Instructions for the task → In the entries below, which lines run from the one containing "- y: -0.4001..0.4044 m" to the one containing "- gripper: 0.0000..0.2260"? Copy exactly those lines, ends included, and no others.

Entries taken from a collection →

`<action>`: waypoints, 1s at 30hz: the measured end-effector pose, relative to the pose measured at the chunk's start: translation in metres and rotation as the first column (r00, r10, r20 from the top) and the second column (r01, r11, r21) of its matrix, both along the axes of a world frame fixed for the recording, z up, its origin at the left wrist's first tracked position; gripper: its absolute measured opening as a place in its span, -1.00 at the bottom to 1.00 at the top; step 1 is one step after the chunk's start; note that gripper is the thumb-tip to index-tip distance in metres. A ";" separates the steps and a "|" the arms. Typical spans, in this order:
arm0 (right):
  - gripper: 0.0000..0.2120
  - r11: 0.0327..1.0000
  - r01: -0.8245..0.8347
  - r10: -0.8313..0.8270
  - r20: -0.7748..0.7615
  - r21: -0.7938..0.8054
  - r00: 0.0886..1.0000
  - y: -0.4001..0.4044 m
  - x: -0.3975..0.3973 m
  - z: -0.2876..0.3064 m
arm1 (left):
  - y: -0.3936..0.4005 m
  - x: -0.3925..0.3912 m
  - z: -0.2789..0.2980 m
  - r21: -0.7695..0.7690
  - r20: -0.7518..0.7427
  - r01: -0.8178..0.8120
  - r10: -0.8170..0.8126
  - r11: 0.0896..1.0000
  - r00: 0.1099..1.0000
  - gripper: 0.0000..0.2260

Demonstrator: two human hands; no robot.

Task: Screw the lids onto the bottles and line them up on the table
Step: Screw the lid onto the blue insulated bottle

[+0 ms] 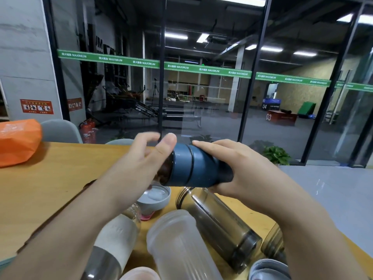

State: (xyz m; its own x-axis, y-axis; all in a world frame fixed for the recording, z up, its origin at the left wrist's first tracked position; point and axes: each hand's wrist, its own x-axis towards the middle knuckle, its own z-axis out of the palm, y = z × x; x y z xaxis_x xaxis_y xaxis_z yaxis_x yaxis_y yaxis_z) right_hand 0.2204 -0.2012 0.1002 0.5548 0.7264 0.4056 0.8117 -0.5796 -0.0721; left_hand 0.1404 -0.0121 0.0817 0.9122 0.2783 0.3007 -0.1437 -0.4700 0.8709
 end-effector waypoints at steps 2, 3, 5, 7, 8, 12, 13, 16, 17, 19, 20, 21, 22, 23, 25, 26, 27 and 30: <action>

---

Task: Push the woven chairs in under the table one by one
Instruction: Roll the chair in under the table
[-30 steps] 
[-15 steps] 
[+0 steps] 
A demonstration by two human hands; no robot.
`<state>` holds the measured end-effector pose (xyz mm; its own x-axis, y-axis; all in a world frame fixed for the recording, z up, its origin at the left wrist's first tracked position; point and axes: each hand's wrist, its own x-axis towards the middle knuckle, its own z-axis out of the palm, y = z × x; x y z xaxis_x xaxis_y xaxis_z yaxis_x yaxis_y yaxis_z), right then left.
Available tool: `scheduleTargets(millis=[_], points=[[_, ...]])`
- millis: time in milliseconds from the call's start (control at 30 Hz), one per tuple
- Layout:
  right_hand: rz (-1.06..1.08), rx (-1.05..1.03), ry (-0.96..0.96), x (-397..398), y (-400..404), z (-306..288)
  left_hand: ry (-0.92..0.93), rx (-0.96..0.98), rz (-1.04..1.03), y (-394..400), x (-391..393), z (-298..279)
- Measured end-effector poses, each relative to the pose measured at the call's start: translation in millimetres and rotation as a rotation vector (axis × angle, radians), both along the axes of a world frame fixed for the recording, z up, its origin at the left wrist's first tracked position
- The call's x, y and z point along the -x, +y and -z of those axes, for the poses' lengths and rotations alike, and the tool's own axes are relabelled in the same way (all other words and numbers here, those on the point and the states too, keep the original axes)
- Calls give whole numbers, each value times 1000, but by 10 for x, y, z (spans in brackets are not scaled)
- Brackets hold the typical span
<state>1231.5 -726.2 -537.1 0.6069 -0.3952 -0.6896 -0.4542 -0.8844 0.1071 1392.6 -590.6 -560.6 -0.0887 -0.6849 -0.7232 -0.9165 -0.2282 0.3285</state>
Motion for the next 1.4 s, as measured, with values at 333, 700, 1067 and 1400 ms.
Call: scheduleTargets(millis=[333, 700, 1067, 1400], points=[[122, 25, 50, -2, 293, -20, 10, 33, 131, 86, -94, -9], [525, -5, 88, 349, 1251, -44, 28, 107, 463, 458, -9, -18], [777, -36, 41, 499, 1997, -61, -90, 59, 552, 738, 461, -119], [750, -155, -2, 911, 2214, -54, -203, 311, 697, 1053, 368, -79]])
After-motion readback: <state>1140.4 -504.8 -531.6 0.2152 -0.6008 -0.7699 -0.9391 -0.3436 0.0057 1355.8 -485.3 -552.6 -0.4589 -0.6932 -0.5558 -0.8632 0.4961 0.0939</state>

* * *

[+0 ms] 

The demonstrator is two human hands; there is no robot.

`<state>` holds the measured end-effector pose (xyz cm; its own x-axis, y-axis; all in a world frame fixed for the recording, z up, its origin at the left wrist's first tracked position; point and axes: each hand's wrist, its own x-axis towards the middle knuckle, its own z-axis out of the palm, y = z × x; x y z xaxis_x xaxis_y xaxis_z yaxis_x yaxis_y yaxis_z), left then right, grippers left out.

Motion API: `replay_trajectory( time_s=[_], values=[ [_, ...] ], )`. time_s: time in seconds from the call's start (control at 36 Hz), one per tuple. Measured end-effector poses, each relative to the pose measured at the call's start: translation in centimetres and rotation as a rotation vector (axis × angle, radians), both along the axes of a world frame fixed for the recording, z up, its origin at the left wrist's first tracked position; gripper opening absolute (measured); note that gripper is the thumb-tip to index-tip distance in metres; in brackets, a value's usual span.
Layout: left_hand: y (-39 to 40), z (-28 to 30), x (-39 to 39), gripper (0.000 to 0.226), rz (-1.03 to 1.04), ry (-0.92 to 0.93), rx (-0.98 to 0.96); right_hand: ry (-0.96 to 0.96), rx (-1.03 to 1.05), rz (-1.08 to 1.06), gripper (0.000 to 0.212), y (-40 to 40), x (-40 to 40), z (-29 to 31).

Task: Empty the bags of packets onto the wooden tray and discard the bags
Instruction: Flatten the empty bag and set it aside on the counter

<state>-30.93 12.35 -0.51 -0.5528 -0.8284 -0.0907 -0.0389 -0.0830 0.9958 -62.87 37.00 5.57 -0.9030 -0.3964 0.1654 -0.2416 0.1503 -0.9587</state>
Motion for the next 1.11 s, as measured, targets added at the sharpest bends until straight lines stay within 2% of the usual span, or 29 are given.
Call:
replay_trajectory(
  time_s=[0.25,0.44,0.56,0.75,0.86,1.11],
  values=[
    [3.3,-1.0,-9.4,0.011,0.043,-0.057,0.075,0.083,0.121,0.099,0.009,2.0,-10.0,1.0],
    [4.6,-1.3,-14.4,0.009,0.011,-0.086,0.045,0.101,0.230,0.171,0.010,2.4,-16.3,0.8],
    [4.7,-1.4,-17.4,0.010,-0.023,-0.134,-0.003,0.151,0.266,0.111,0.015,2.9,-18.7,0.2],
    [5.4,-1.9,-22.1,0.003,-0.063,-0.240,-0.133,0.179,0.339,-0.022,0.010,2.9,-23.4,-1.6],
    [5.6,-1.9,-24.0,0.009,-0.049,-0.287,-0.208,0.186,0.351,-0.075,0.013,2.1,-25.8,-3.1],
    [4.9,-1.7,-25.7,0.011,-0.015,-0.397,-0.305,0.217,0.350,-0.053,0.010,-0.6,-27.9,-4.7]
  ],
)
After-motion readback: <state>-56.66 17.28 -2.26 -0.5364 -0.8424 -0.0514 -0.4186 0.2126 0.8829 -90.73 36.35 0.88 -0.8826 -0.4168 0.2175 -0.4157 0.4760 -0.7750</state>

Written answer →
  - y: -0.4001..0.4044 m
  - x: -0.3975..0.3973 m
  - z: -0.2876..0.3064 m
arm1 (left):
  - y: -0.3936..0.4005 m
  - x: -0.3925..0.3912 m
  - z: -0.2789..0.2980 m
  - r21: -0.7695..0.7690
  - r20: -0.7518..0.7427
  - r01: -0.8178..0.8120
  - r10: -0.8170..0.8126
  - r11: 0.0896..1.0000
  - r00: 0.1099..1.0000
  - gripper: 0.0000..0.2260

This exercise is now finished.